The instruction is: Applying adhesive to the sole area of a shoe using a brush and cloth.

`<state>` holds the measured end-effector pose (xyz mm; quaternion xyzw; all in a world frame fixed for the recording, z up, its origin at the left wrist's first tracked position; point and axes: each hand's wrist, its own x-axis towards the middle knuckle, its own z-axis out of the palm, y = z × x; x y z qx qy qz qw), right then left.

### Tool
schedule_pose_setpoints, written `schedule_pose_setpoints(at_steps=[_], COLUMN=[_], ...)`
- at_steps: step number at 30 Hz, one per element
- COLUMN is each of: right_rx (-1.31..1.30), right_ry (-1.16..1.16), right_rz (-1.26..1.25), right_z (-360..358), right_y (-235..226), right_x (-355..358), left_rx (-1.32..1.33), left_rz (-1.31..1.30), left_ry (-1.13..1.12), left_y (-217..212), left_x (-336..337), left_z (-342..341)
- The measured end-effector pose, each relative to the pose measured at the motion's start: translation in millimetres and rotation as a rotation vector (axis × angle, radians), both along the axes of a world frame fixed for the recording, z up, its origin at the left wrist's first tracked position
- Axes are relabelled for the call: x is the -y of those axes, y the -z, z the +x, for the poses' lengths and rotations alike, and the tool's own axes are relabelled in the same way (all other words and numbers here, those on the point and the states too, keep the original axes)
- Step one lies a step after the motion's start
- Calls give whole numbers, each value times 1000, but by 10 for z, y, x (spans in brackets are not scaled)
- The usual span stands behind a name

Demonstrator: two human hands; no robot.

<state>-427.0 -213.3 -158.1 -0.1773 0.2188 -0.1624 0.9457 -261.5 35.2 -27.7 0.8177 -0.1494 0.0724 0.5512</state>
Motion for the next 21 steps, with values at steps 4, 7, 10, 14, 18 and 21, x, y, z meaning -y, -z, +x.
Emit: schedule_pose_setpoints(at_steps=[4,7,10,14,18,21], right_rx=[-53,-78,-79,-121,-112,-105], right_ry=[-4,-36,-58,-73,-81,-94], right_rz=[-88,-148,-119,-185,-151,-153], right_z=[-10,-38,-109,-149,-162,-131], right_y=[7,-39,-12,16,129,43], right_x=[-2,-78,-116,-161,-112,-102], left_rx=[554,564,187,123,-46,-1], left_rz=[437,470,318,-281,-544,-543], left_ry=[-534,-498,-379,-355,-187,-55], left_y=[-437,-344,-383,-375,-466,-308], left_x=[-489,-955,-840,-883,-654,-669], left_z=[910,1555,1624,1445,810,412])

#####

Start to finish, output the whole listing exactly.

The instruction is: Applying adhesive to the sole area of a shoe using a brush and cloth.

`<state>` holds the measured end-effector pose (xyz mm; quaternion xyzw; all in a world frame fixed for the recording, z up, its origin at the left wrist's first tracked position; point and axes: each hand's wrist, its own x-axis towards the middle knuckle, its own z-axis out of the palm, y = z × x; x y z qx qy qz qw), right then left.

### Tool
schedule_pose_setpoints, written `schedule_pose_setpoints(at_steps=[_], COLUMN=[_], ...)`
- at_steps: step number at 30 Hz, one per element
- COLUMN is each of: right_rx (-1.31..1.30), right_ry (-1.16..1.16), right_rz (-1.26..1.25), right_z (-360..358), right_y (-235..226), right_x (-355..358), left_rx (-1.32..1.33), left_rz (-1.31..1.30), left_ry (-1.13..1.12), left_y (-217..212), left_x (-336..337), left_z (-342..341)
- The measured end-effector pose, each relative to the pose measured at the motion's start: translation in millimetres and rotation as a rotation vector (axis × angle, radians), both along the axes of a world frame fixed for the recording, z up, its origin at the left wrist's first tracked position
- Axes are relabelled for the call: x is the -y of those axes, y the -z, z the +x, for the poses' lengths and rotations alike, and the tool's own axes are relabelled in the same way (all other words and numbers here, those on the point and the states too, keep the original axes)
- Step one lies a step after the motion's start
- Calls give whole numbers, each value times 1000, but by 10 for z, y, x (spans in brackets are not scaled)
- The usual span stands behind a name

Demonstrator: two human hands; no robot.

<state>-427.0 -213.3 -158.1 -0.1773 0.2188 -0.1624 0.9457 -261.5 35.2 -27.7 0.8177 -0.1494 0.0724 0.5512</state>
Motion for the next 21 steps, with values at steps 4, 7, 10, 14, 18 and 21, x, y, z meaning -y, -z, +x.
Emit: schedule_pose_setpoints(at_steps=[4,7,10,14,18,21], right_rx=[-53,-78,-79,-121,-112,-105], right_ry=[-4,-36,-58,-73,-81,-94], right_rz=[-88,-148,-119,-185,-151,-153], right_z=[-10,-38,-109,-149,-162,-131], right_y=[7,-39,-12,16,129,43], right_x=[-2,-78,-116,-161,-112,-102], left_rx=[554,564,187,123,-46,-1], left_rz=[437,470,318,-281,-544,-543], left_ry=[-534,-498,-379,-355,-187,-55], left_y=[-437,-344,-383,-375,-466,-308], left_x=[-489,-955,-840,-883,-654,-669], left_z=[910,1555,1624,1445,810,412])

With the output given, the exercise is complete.